## The task
Each of the records below must be reproduced exactly.

%%

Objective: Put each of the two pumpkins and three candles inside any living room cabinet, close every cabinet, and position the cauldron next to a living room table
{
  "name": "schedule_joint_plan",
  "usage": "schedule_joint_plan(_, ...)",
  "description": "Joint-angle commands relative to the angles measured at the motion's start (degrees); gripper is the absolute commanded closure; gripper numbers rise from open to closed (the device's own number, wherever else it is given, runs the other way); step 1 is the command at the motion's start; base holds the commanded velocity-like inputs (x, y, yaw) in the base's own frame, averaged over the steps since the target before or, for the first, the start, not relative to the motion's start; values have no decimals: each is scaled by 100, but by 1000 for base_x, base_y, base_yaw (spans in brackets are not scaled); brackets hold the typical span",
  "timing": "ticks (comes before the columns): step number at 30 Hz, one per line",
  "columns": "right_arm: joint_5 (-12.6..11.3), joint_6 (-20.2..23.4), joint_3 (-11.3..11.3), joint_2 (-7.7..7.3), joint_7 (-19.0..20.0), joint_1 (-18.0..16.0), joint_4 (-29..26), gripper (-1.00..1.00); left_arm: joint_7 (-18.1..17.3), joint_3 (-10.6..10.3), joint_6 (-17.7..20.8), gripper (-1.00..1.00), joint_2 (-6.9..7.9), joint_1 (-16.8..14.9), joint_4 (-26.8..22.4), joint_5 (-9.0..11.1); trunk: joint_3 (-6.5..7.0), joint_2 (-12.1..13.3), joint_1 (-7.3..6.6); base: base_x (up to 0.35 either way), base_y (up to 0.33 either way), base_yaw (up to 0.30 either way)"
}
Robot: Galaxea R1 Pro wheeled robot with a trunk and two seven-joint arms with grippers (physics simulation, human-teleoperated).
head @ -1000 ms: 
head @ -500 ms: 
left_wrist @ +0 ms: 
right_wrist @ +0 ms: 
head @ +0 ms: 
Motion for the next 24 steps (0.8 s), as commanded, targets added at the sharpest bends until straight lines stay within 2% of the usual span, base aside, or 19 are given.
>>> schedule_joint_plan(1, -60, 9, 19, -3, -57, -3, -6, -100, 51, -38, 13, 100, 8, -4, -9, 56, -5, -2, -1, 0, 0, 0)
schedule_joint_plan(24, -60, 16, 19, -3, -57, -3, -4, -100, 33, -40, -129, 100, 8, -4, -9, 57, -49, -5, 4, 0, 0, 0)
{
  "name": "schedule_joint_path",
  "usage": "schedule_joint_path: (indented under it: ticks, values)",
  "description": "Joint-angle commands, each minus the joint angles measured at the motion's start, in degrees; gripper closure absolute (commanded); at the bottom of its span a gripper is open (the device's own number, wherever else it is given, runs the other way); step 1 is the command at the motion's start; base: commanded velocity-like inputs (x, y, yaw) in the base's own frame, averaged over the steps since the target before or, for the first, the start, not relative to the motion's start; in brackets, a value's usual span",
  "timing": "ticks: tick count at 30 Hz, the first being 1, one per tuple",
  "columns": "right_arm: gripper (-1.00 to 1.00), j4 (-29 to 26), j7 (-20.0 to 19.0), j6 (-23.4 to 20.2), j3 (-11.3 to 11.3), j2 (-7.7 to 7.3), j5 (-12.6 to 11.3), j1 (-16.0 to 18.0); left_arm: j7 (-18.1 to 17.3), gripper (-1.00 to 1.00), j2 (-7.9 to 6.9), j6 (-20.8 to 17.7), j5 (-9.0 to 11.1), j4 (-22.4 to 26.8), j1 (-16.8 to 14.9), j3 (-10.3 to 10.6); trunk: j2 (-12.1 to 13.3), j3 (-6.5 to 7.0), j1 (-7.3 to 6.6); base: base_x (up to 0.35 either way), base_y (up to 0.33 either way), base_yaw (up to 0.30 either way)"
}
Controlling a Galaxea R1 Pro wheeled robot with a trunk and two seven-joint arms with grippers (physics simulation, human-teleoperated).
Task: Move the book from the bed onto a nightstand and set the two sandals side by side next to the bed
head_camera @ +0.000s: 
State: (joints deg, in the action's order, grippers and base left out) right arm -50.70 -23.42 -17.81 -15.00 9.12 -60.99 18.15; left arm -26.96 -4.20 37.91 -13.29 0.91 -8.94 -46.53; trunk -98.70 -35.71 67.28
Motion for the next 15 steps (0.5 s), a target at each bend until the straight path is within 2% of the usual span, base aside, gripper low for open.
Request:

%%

## Response area
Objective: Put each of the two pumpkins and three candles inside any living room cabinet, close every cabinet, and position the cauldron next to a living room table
{
  "name": "schedule_joint_plan",
  "usage": "schedule_joint_plan(_, ...)",
  "description": "Joint-angle commands relative to the angles measured at the motion's start (degrees); gripper is the absolute commanded closure; gripper numbers rise from open to closed (the device's own number, wherever else it is given, runs the other way); step 1 is the command at the motion's start; base holds the commanded velocity-like inputs (x, y, yaw) in the base's own frame, averaged over the steps since the target before or, for the first, the start, not relative to the motion's start; values have no decimals: each is scaled by 100, but by 1000 for base_x, base_y, base_yaw (spans in brackets are not scaled); brackets hold the typical span",
  "timing": "ticks (comes before the columns): step number at 30 Hz, one per line",
  "columns": "right_arm: joint_5 (-12.6..11.3), joint_6 (-20.2..23.4), joint_3 (-11.3..11.3), joint_2 (-7.7..7.3), joint_7 (-19.0..20.0), joint_1 (-18.0..16.0), joint_4 (-29..26), gripper (-1.00..1.00); left_arm: joint_7 (-18.1..17.3), joint_3 (-10.6..10.3), joint_6 (-17.7..20.8), gripper (-1.00..1.00), joint_2 (-6.9..7.9), joint_1 (-16.8..14.9), joint_4 (-26.8..22.4), joint_5 (-9.0..11.1); trunk: joint_3 (-6.5..7.0), joint_2 (-12.1..13.3), joint_1 (-7.3..6.6); base: base_x (up to 0.35 either way), base_y (up to 0.33 either way), base_yaw (up to 0.30 either way)"
}
Robot: Galaxea R1 Pro wheeled robot with a trunk and two seven-joint arms with grippers (physics simulation, human-teleoperated).
head @ -1000 ms: 
head @ -500 ms: 
left_wrist @ +0 ms: 
right_wrist @ +0 ms: 
head @ +0 ms: 
Motion for the next 24 steps (0.8 s), as commanded, targets added at the sharpest bends until straight lines stay within 2% of the usual span, base aside, or 19 are given.
>>> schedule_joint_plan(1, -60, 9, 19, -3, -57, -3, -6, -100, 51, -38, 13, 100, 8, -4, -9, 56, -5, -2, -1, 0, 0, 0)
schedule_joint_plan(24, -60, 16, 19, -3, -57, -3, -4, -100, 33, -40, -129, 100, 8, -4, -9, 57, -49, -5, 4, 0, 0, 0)
{
  "name": "schedule_joint_path",
  "usage": "schedule_joint_path: (indented under it: ticks, values)",
  "description": "Joint-angle commands, each minus the joint angles measured at the motion's start, in degrees; gripper closure absolute (commanded); at the bottom of its span a gripper is open (the device's own number, wherever else it is given, runs the other way); step 1 is the command at the motion's start; base: commanded velocity-like inputs (x, y, yaw) in the base's own frame, averaged over the steps since the target before or, for the first, the start, not relative to the motion's start; in brackets, a value's usual span",
  "timing": "ticks: tick count at 30 Hz, the first being 1, one per tuple",
  "columns": "right_arm: gripper (-1.00 to 1.00), j4 (-29 to 26), j7 (-20.0 to 19.0), j6 (-23.4 to 20.2), j3 (-11.3 to 11.3), j2 (-7.7 to 7.3), j5 (-12.6 to 11.3), j1 (-16.0 to 18.0); left_arm: j7 (-18.1 to 17.3), gripper (-1.00 to 1.00), j2 (-7.9 to 6.9), j6 (-20.8 to 17.7), j5 (-9.0 to 11.1), j4 (-22.4 to 26.8), j1 (-16.8 to 14.9), j3 (-10.3 to 10.6); trunk: j2 (-12.1 to 13.3), j3 (-6.5 to 7.0), j1 (-7.3 to 6.6); base: base_x (up to 0.35 either way), base_y (up to 0.33 either way), base_yaw (up to 0.30 either way)"
}
Controlling a Galaxea R1 Pro wheeled robot with a trunk and two seven-joint arms with grippers (physics simulation, human-teleoperated).
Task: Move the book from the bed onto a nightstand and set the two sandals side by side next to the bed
head_camera @ +0.000s: 
State: (joints deg, in the action's order, grippers and base left out) right arm -50.70 -23.42 -17.81 -15.00 9.12 -60.99 18.15; left arm -26.96 -4.20 37.91 -13.29 0.91 -8.94 -46.53; trunk -98.70 -35.71 67.28
Motion for the next 15 steps (0.5 s), a target at each bend until the straight path is within 2% of the usual span, base aside, gripper low for open.
Request:

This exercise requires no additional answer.